Kleiman also noted that today marks the two-year anniversary of the NIH's "Restriction" of Coulston's Animal Welfare Assurance. On February 22, 1999, OLAW took this rare step based on concerns about "the number of veterinarians and their credentials." It also required, among other things, that Coulston hire seven "fully qualified" veterinarians. In March 1999, NIH publicly stated that when OLAW addresses a problem with a lab, "the institutions solve them," thus resulting in no facility having its federal funding terminated the previous year. Federal law requires that if a facility is in continuing noncompliance, after being given a "reasonable opportunity" to take corrective action, then the NIH, through OLAW, "*shall* suspend or revoke" federal funding to that facility. "I guess no one told Coulston about OLAW's great record for solving problems," said Kleiman. "These past two years that OLAW has been on the case certainly have changed conditions at Coulston. The veterinary staffing situation today is *worse* today than two years ago. Coulston apparently now has less than three full-time clinical veterinarians, none having significant chimpanzee experience. Where are the seven 'fully qualified' veterinarians supposedly mandated by OLAW? I guess that two years is not a reasonable amount of time for correcting those grave veterinary staffing deficiencies cited by OLAW. I guess that's
why OLAW has allowed over $2.5 million in illegal 'supplemental awards' since June 1999 to avert bankruptcy at this private lab. Perhaps OLAW should be renamed 'Oh...law?'"

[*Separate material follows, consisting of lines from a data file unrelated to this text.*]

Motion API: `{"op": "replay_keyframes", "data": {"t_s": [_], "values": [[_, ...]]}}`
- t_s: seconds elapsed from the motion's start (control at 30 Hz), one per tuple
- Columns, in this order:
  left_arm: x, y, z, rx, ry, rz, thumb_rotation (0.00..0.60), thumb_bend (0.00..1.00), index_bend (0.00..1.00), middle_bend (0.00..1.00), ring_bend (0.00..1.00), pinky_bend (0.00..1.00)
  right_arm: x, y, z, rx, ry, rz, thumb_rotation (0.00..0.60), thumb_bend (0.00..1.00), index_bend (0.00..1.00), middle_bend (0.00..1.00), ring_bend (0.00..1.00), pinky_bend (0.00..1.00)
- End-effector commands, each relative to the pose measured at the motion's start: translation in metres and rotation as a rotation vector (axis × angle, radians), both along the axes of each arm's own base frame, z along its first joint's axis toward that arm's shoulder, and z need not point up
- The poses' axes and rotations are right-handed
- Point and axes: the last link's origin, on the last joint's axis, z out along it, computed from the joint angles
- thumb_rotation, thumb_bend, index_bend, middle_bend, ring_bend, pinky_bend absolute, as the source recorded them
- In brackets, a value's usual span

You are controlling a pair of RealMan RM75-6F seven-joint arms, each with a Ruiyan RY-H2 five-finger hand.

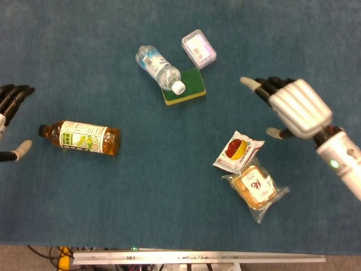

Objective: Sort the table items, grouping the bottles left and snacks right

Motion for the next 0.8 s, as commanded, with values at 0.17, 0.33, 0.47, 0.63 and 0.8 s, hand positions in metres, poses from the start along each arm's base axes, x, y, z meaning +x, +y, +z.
{"op": "replay_keyframes", "data": {"t_s": [0.17,0.33,0.47,0.63,0.8], "values": [[-0.003,-0.014,0.009,0.017,0.010,0.009,0.600,0.26,0.07,0.11,0.07,0.21,0.033,-0.043,-0.046,0.035,0.026,-0.018,0.600,0.04,0.06,0.25,0.24,0.45],[-0.009,-0.024,0.018,0.037,0.010,0.025,0.600,0.26,0.07,0.12,0.06,0.21,0.060,-0.063,-0.073,0.081,-0.004,-0.042,0.600,0.04,0.06,0.23,0.21,0.39],[-0.014,-0.031,0.024,0.051,0.008,0.043,0.600,0.26,0.07,0.12,0.07,0.21,0.079,-0.071,-0.090,0.126,-0.029,-0.047,0.600,0.05,0.06,0.20,0.18,0.35],[-0.021,-0.037,0.029,0.060,0.006,0.063,0.600,0.26,0.07,0.11,0.07,0.21,0.097,-0.077,-0.106,0.194,-0.055,-0.067,0.600,0.07,0.04,0.18,0.17,0.31],[-0.025,-0.040,0.031,0.063,0.006,0.075,0.600,0.26,0.07,0.11,0.07,0.21,0.106,-0.086,-0.117,0.214,-0.064,-0.097,0.600,0.07,0.04,0.18,0.16,0.30]]}}
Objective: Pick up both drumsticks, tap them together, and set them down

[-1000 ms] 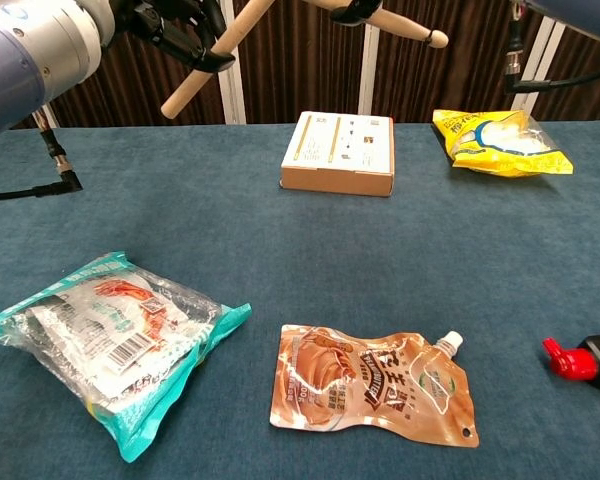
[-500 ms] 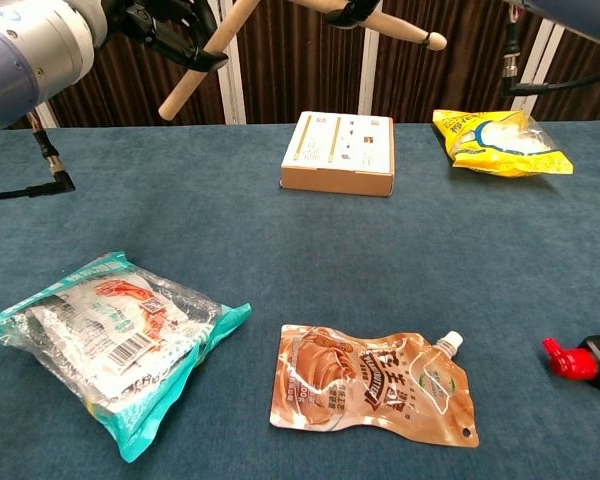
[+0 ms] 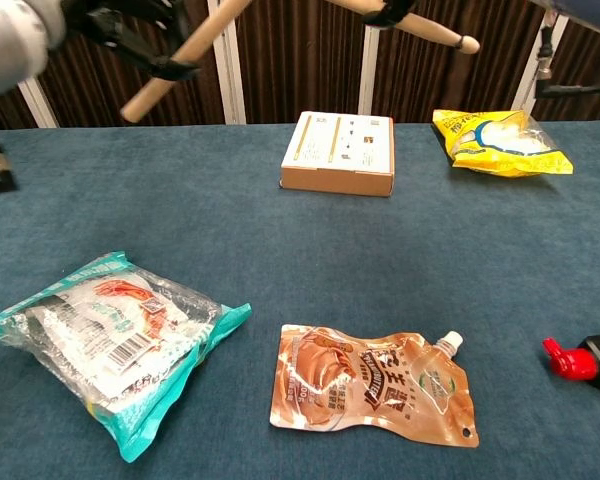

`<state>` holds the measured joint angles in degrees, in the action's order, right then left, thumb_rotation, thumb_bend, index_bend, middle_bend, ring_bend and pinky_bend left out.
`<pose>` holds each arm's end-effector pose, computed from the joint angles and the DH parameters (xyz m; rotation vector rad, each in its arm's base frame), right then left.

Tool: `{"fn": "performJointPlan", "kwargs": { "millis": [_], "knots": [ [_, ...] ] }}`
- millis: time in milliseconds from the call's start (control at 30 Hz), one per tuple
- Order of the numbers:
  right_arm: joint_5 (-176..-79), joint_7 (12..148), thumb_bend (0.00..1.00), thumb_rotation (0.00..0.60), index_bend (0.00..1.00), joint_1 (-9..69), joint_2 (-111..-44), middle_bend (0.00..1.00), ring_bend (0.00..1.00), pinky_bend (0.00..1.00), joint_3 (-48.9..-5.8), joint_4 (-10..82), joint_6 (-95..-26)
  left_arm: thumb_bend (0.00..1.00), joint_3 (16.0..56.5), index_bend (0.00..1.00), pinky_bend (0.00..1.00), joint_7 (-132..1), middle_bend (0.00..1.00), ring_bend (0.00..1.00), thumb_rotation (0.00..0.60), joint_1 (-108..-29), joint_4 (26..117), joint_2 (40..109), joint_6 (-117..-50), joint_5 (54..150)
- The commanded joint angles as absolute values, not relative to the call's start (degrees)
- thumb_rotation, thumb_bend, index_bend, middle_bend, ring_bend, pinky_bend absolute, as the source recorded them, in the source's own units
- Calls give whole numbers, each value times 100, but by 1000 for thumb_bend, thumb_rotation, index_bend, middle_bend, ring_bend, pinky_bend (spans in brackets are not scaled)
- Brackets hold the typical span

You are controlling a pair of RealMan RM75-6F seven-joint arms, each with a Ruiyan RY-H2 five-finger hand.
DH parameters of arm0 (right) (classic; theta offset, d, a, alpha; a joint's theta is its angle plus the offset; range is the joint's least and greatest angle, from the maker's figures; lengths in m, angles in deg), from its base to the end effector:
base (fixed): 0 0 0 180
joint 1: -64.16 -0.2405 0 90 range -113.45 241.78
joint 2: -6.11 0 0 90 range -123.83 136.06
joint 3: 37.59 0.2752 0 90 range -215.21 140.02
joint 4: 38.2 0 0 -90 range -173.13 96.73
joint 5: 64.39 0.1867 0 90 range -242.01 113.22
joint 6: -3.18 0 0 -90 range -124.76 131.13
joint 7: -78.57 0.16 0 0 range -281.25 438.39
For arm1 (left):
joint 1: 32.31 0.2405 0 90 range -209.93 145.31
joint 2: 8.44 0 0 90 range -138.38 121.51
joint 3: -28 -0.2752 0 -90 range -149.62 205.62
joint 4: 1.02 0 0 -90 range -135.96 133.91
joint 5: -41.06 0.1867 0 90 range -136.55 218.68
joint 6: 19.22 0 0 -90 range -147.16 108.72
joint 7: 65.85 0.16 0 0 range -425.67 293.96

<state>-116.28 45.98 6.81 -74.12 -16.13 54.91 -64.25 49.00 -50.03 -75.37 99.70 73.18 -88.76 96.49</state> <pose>-0.0363 -0.4285 0.1105 1.6171 -0.6134 1.1722 -0.1064 0.3818 0.0952 -1.4719 -1.0772 -1.3237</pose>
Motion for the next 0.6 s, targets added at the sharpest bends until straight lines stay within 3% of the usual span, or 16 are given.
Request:
{"fn": "performJointPlan", "kwargs": {
  "millis": [33, 233, 600],
  "knots": [
    [-11813, 4890, 447, 600, 762, 902, -7397, 656, 372, 0, -1806, 5209, -6450, 421, 4469, 630, 0, -5158, 589, 81, 600, -7087, 9898, 6622, -8849, 10153],
    [-12413, 5627, 446, 600, 762, 1211, -7586, 656, 372, 0, -2141, 4653, -6465, 421, 3999, 630, 0, -5663, 587, 81, 600, -6704, 8860, 6044, -8573, 10637],
    [-12891, 6002, 447, 600, 762, 1408, -8040, 657, 372, 0, -2473, 4021, -6318, 421, 3734, 604, 0, -5842, 562, 81, 600, -6820, 6389, 7072, -7814, 10539]
  ]
}}
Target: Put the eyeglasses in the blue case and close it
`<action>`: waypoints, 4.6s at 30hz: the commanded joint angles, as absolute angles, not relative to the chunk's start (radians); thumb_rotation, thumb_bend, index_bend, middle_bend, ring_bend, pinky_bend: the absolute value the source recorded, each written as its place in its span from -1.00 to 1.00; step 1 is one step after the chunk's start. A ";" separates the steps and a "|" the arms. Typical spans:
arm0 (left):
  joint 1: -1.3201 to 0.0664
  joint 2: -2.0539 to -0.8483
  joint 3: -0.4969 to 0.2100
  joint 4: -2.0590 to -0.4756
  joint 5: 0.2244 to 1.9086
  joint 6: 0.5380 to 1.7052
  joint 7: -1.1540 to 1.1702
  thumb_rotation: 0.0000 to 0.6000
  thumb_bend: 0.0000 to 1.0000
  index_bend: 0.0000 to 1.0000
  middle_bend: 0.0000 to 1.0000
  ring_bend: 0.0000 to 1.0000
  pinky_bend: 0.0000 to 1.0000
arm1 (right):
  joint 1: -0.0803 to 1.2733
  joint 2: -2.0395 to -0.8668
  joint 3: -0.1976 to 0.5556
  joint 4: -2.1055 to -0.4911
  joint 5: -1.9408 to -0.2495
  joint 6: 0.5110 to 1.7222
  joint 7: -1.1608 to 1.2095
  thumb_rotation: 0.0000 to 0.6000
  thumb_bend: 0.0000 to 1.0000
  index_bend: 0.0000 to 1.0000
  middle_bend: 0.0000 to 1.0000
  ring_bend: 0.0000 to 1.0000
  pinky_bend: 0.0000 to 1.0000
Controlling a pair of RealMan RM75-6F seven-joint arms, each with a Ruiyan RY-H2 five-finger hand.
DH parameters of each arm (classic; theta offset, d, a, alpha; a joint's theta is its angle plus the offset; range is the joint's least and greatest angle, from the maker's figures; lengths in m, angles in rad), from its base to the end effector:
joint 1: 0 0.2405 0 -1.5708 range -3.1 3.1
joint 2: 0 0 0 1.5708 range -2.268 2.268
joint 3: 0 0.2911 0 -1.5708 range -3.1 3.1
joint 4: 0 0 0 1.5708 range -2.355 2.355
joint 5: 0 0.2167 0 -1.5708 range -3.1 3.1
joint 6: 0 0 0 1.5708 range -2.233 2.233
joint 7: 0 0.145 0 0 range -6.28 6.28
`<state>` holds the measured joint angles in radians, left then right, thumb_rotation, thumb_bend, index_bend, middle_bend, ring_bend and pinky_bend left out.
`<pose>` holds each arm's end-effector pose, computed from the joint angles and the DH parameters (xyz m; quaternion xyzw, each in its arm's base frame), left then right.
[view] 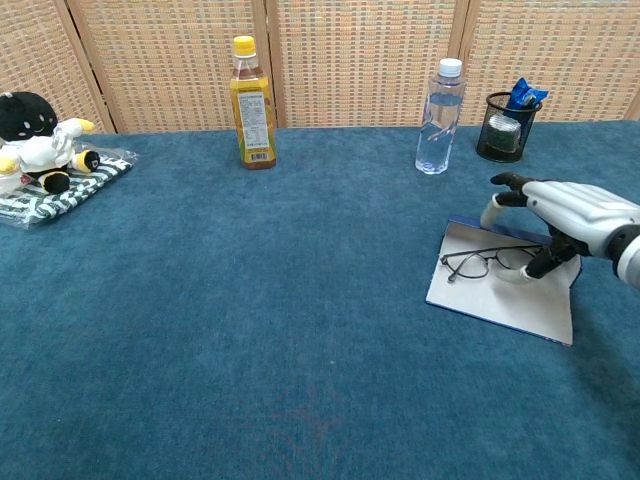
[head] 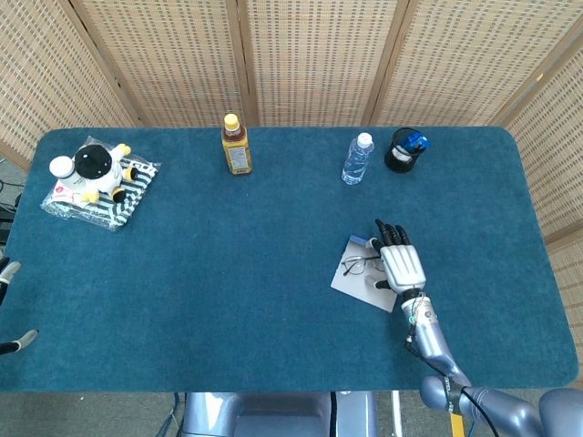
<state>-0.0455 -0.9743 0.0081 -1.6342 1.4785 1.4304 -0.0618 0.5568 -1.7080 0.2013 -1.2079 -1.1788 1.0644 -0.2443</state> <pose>-0.3665 0.1579 0.2057 -0.6048 -0.4179 -0.3219 0.5967 -0.2555 -0.3535 -0.0400 0.6626 -0.4202 0.3667 0.4999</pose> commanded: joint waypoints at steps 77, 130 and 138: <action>-0.051 -0.967 0.006 -1.631 1.473 1.421 -0.092 1.00 -1.00 -1.00 -1.00 -1.00 -1.00 | 0.533 -1.757 0.118 -1.375 -1.231 1.228 -0.507 1.00 -0.38 -0.33 -1.00 -1.00 -0.91; -0.057 -0.969 0.003 -1.630 1.459 1.404 -0.083 1.00 -1.00 -1.00 -1.00 -1.00 -1.00 | 0.514 -1.890 0.145 -1.092 -1.261 1.205 -0.627 1.00 0.09 -0.23 -1.00 -1.00 -0.91; -0.059 -0.971 0.003 -1.631 1.455 1.400 -0.078 1.00 -1.00 -1.00 -1.00 -1.00 -1.00 | 0.517 -1.880 0.174 -1.087 -1.252 1.207 -0.604 1.00 0.09 -0.23 -1.00 -1.00 -0.91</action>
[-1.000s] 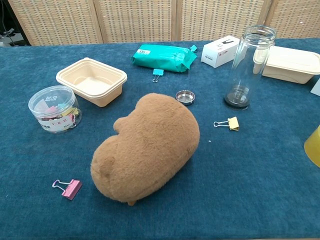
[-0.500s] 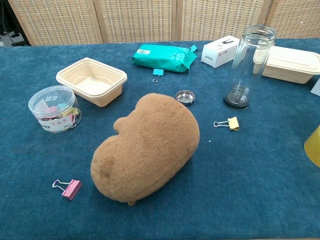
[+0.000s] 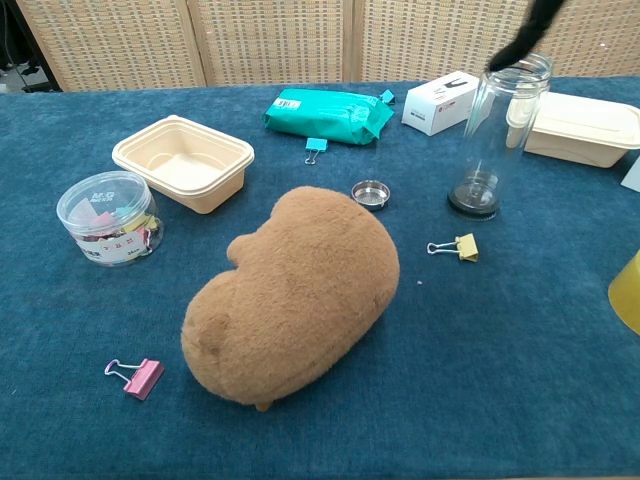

"At both the USDA and the NIH, 'enforcement' appears to be on paper only," concluded Kleiman. "We don't know which agency's inactions are worse, but we do know that the lives of over 600 chimpanzees and 300 monkeys are in imminent danger. We call on Congress to investigate both the NIH and the USDA, and demand that these agencies finally be compelled to enforce the law and permanently retire the primates at Coulston."